En Guinée, l’accès à la justice pour les personnes démunies constitue un véritable parcours de combattants. Entre les recours systématiques à la détention préventive, les détentions prolongées parfois sans raisons et les procédures judiciaires qui s’entassent dans les différentes juridictions faute d’avocats pour les détenus, les problèmes ne manquent pas. Pour faire face à cette problématique, l’OGDH, avec le soutien de l’ambassade du Royaume-Uni en Guinée et de l’Agence britannique du développement, a initié un projet portant sur la justice des personnes démunies. Pour l’ambassadeur du Royaume-Uni en Guinée, Daniel Shepherd, le projet répond à des défis bien connus : durée excessive de certaines détentions préventives, encombrement des juridictions, difficultés d’accès à une assistance juridique pour personnes en vulnérabilité : « Il vise à accompagner juridiquement des détenus démunis, à identifier des dossiers en attente de jugement, à faciliter les programmations des procès et à permettre une défense effective. » Le diplomate précise : « Le Royaume-Uni attache une grande importance au travail mené en Guinée pour renforcer l’Etat de droit…»

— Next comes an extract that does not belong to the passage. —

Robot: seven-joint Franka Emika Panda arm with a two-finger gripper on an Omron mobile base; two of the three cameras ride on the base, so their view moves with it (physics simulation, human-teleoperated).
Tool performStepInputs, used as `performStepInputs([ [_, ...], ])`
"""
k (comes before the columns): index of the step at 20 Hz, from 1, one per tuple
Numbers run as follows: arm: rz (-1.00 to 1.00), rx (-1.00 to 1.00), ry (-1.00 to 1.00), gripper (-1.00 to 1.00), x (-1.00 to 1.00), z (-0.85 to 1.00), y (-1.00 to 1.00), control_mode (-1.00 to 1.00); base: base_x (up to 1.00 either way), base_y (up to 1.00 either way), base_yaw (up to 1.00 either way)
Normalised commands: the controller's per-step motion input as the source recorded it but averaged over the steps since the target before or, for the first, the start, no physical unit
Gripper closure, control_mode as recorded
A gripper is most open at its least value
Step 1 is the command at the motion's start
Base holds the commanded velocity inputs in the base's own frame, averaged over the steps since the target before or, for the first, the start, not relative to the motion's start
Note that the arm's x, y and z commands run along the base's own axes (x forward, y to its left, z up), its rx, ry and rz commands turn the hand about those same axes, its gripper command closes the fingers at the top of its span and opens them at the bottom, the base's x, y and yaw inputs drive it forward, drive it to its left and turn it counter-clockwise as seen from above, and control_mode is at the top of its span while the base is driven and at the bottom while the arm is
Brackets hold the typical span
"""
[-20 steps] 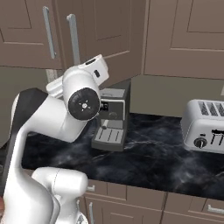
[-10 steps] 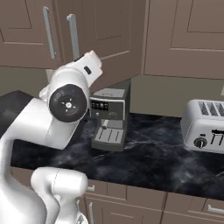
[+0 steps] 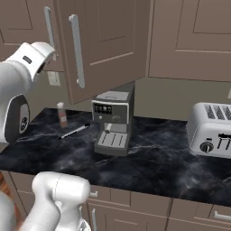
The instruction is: Pick the pan from the cabinet and place it on the stove. Then turn on the stove burner for the pan.
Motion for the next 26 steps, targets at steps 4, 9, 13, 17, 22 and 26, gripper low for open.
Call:
performStepInputs([
  [4, -0.23, -0.32, 0.0, -1.0, 0.4, -0.05, 0.55, -1.0, 0.0, 0.0, 0.0],
  [9, -0.3, -0.32, 0.04, -1.0, 0.67, -0.21, 0.24, -1.0, 0.0, 0.0, 0.0],
  [13, -0.31, -0.28, 0.08, -1.0, 0.77, -0.16, 0.03, -1.0, 0.0, 0.0, 0.0],
  [17, -0.3, -0.21, 0.11, -1.0, 0.71, -0.06, 0.0, -1.0, 0.0, 0.0, 0.0],
  [22, -0.31, -0.16, 0.14, -1.0, 0.54, 0.0, -0.09, -1.0, 0.0, 0.0, 0.0],
  [26, -0.28, -0.09, 0.12, -1.0, 0.2, -0.01, -0.51, -1.0, 0.0, 0.0, 0.0],
])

Le projet a démarré en septembre 2025, dure 7 mois, comprend deux volets. Primo : l’accompagnement « dans les maisons d’arrêt, rechercher les personnes qui désirent le service d’un avocat et n’en ont pas les moyens. Ce travail essentiel est effectué dans les prisons par nos juristes, qui recensent les personnes démunies, qui préparent les dossiers et qui saisissent les avocats. Les avocats constitués en collectif défendent les dossiers au niveau des juridictions », explique Me Alpha Amadou DS Bah, prési de l’OGDH. Secundo, mener une étude, via deux consultants, sur les dysfonctionnements du système judiciaire, produire des recommandations sur les détentions prolongées et la lenteur de la justice. Le projet couvre les juridictions de Cona-cris, Kindia, Mamou et Labé.

Selon Maître Alpha Amadou DS Bah, le projet a accompagné, depuis septembre dernier, 30 dossiers criminels et 17 dossiers correctionnels à Cona-cris et à l’intérieur du pays. Ces dossiers concernent 47 détenus. Il y a déjà eu des procès dans 17 dossiers.